Work request: All of the data that follows needs to be printed again, exactly as it reads.
————
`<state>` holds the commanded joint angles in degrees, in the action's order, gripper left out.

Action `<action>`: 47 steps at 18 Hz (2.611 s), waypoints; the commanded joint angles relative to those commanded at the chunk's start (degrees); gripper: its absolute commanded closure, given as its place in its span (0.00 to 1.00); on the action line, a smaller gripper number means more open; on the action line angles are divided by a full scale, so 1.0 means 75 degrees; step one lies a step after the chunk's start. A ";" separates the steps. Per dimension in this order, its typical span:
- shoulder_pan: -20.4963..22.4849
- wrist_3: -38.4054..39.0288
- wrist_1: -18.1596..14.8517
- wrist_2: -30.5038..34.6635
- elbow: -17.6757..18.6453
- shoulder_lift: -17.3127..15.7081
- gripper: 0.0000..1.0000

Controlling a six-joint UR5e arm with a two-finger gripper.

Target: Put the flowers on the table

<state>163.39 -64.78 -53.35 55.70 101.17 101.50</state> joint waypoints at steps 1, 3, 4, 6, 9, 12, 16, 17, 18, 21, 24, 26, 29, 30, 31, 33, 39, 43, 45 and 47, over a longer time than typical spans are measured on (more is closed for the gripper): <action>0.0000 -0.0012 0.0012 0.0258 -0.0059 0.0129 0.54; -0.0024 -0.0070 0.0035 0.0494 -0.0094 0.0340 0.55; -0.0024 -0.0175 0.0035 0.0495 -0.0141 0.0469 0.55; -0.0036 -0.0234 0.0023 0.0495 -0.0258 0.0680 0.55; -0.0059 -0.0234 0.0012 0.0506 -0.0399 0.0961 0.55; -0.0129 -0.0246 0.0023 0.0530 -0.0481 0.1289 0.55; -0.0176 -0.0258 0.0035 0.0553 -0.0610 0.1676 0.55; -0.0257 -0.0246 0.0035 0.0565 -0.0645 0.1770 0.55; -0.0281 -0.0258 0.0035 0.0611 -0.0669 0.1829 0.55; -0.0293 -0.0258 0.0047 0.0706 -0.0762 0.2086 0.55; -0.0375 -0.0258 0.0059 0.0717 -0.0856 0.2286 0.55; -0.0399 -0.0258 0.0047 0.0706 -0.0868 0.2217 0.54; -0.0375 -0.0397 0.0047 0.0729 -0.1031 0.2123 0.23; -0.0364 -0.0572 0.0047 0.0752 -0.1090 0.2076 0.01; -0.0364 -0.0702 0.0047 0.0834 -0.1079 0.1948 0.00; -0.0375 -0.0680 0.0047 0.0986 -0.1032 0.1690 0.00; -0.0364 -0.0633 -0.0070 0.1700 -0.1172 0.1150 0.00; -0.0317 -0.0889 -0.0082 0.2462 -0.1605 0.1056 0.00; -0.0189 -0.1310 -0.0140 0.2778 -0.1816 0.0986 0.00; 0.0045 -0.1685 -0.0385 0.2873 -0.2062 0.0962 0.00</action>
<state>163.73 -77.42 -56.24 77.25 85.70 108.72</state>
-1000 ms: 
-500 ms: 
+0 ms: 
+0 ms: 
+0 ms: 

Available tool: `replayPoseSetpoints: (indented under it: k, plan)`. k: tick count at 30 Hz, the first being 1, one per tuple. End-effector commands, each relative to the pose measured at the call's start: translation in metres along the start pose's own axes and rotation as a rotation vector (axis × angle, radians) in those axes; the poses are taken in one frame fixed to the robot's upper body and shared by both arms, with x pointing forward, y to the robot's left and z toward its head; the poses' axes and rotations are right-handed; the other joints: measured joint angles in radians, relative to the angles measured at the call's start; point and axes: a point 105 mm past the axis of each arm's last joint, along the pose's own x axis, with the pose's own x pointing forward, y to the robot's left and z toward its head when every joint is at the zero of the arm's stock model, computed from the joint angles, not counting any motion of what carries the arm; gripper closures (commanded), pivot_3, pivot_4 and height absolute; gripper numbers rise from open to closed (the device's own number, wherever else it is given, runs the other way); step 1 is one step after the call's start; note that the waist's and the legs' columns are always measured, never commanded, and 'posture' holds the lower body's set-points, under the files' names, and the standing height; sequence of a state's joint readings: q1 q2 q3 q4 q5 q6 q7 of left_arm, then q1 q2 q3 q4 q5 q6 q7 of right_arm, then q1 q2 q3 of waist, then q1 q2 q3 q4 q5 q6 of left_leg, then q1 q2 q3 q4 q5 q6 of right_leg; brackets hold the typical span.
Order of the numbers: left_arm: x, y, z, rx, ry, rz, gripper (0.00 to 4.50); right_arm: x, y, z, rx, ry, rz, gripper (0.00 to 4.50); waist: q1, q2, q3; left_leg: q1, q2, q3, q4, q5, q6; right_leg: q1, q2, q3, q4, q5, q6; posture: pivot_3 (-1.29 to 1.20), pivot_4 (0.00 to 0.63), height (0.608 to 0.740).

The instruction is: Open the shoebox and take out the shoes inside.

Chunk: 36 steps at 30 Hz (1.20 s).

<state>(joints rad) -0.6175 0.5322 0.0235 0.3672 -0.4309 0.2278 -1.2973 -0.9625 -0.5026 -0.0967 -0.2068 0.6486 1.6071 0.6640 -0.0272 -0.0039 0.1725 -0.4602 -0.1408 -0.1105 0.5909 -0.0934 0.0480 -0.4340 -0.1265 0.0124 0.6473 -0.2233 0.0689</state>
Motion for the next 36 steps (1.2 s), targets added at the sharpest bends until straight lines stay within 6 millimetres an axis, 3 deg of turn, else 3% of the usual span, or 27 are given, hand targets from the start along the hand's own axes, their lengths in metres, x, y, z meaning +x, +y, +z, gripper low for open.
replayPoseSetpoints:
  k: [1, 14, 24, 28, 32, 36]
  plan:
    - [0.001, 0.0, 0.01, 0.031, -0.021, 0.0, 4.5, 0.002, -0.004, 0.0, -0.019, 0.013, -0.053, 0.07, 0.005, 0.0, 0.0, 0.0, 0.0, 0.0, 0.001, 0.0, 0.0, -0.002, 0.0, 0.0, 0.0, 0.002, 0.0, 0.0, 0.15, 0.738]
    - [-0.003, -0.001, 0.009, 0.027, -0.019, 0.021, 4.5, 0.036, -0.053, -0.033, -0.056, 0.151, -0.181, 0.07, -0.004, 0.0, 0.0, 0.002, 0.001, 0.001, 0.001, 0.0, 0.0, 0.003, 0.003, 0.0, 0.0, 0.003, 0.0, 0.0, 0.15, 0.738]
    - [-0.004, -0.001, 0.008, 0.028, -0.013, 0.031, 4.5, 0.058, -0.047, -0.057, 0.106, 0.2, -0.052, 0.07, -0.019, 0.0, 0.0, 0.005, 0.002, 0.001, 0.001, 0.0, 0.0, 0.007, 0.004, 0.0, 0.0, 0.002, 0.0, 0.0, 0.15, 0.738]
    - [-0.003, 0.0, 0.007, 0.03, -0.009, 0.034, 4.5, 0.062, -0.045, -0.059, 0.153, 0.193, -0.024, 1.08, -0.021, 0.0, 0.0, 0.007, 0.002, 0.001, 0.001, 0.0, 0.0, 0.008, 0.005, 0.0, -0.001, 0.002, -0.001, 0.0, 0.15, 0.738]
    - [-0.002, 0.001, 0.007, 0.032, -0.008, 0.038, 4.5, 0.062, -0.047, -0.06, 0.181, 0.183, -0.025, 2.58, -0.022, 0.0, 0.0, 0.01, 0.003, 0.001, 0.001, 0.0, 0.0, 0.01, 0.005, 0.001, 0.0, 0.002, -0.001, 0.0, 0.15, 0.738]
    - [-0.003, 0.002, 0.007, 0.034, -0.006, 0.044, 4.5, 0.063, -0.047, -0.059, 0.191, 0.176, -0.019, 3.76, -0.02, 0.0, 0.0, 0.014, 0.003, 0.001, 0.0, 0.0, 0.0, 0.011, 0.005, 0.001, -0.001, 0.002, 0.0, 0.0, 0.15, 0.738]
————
Task answer:
`<state>` holds the commanded joint angles in degrees, in the action's order, gripper left out.

Action `<action>`: 47 steps at 18 Hz (2.611 s), waypoints; the commanded joint angles relative to those commanded at the chunk's start (degrees); gripper: its absolute commanded closure, given as its place in its span (0.00 to 1.00); on the action line, a smaller gripper number means more open; on the action line angles are divided by a full scale, so 1.0 means 75 degrees; step one lies a step after the chunk's start. A ";" separates the steps. Per dimension in this order, its typical span:
- shoulder_pan: -20.4963..22.4849
- wrist_3: -38.4054..39.0288
- wrist_1: -18.1596..14.8517
- wrist_2: -30.5038..34.6635
- elbow: -17.6757..18.6453
- shoulder_lift: -17.3127..15.7081
- gripper: 0.0000..1.0000

Controlling a six-joint UR5e arm with a two-finger gripper.

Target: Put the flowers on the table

<state>163.39 -64.78 -53.35 55.70 101.17 101.50</state> joint waypoints at steps 1, 3, 4, 6, 9, 12, 16, 17, 18, 21, 24, 26, 29, 30, 31, 33, 39, 43, 45 and 47, over a longer time than typical spans are measured on (more is closed for the gripper): <action>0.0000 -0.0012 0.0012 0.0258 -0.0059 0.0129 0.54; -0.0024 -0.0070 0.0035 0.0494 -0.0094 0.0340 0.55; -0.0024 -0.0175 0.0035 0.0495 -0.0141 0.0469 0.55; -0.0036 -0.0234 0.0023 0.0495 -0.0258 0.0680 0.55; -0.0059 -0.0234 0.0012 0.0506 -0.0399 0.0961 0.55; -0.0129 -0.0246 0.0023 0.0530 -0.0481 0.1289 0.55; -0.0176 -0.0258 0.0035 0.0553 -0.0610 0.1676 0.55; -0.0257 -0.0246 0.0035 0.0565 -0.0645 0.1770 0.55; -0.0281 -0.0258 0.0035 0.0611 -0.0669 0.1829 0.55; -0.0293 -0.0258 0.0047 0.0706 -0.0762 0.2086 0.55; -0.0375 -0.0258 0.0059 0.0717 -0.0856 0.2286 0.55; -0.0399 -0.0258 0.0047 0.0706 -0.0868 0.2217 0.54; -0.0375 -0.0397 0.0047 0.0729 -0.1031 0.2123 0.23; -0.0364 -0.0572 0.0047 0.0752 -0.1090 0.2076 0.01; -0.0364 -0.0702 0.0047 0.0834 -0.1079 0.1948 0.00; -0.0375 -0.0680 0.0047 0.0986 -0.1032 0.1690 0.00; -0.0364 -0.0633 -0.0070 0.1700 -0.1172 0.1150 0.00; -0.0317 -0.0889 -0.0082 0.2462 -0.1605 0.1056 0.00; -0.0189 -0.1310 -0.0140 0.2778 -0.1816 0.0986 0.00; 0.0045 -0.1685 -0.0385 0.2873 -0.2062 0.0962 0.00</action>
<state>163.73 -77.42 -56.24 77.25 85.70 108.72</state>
-1000 ms: 
-500 ms: 
+0 ms: 
+0 ms: 
+0 ms: 

Available tool: `replayPoseSetpoints: (indented under it: k, plan)`. k: tick count at 30 Hz, the first being 1, one per tuple. End-effector commands, each relative to the pose measured at the call's start: translation in metres along the start pose's own axes and rotation as a rotation vector (axis × angle, radians) in those axes; the poses are taken in one frame fixed to the robot's upper body and shared by both arms, with x pointing forward, y to the robot's left and z toward its head; the poses' axes and rotations are right-handed; the other joints: measured joint angles in radians, relative to the angles measured at the call's start; point and axes: a point 105 mm past the axis of each arm's last joint, along the pose's own x axis, with the pose's own x pointing forward, y to the robot's left and z toward its head when every joint is at the zero of the arm's stock model, computed from the joint angles, not counting any motion of what carries the arm; gripper closures (commanded), pivot_3, pivot_4 and height absolute; gripper numbers rise from open to closed (the device's own number, wherever else it is given, runs the other way); step 1 is one step after the call's start; note that the waist's and the legs' columns are always measured, never commanded, and 'posture' holds the lower body's set-points, under the files' names, and the standing height; sequence of a state's joint readings: q1 q2 q3 q4 q5 q6 q7 of left_arm, then q1 q2 q3 q4 q5 q6 q7 of right_arm, then q1 q2 q3 of waist, then q1 q2 q3 q4 q5 q6 of left_leg, then q1 q2 q3 q4 q5 q6 of right_leg; brackets hold the typical span.
Order of the numbers: left_arm: x, y, z, rx, ry, rz, gripper (0.00 to 4.50); right_arm: x, y, z, rx, ry, rz, gripper (0.00 to 4.50); waist: q1, q2, q3; left_leg: q1, q2, q3, q4, q5, q6; right_leg: q1, q2, q3, q4, q5, q6; posture: pivot_3 (-1.29 to 1.20), pivot_4 (0.00 to 0.63), height (0.608 to 0.740).

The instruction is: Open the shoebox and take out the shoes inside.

Chunk: 36 steps at 30 Hz (1.20 s).

<state>(joints rad) -0.6175 0.5322 0.0235 0.3672 -0.4309 0.2278 -1.2973 -0.9625 -0.5026 -0.0967 -0.2068 0.6486 1.6071 0.6640 -0.0272 -0.0039 0.1725 -0.4602 -0.1408 -0.1105 0.5909 -0.0934 0.0480 -0.4340 -0.1265 0.0124 0.6473 -0.2233 0.0689</state>
Motion for the next 36 steps (1.2 s), targets added at the sharpest bends until straight lines stay within 6 millimetres an axis, 3 deg of turn, else 3% of the usual span, or 27 are given, hand targets from the start along the hand's own axes, their lengths in metres, x, y, z meaning +x, +y, +z, gripper low for open.
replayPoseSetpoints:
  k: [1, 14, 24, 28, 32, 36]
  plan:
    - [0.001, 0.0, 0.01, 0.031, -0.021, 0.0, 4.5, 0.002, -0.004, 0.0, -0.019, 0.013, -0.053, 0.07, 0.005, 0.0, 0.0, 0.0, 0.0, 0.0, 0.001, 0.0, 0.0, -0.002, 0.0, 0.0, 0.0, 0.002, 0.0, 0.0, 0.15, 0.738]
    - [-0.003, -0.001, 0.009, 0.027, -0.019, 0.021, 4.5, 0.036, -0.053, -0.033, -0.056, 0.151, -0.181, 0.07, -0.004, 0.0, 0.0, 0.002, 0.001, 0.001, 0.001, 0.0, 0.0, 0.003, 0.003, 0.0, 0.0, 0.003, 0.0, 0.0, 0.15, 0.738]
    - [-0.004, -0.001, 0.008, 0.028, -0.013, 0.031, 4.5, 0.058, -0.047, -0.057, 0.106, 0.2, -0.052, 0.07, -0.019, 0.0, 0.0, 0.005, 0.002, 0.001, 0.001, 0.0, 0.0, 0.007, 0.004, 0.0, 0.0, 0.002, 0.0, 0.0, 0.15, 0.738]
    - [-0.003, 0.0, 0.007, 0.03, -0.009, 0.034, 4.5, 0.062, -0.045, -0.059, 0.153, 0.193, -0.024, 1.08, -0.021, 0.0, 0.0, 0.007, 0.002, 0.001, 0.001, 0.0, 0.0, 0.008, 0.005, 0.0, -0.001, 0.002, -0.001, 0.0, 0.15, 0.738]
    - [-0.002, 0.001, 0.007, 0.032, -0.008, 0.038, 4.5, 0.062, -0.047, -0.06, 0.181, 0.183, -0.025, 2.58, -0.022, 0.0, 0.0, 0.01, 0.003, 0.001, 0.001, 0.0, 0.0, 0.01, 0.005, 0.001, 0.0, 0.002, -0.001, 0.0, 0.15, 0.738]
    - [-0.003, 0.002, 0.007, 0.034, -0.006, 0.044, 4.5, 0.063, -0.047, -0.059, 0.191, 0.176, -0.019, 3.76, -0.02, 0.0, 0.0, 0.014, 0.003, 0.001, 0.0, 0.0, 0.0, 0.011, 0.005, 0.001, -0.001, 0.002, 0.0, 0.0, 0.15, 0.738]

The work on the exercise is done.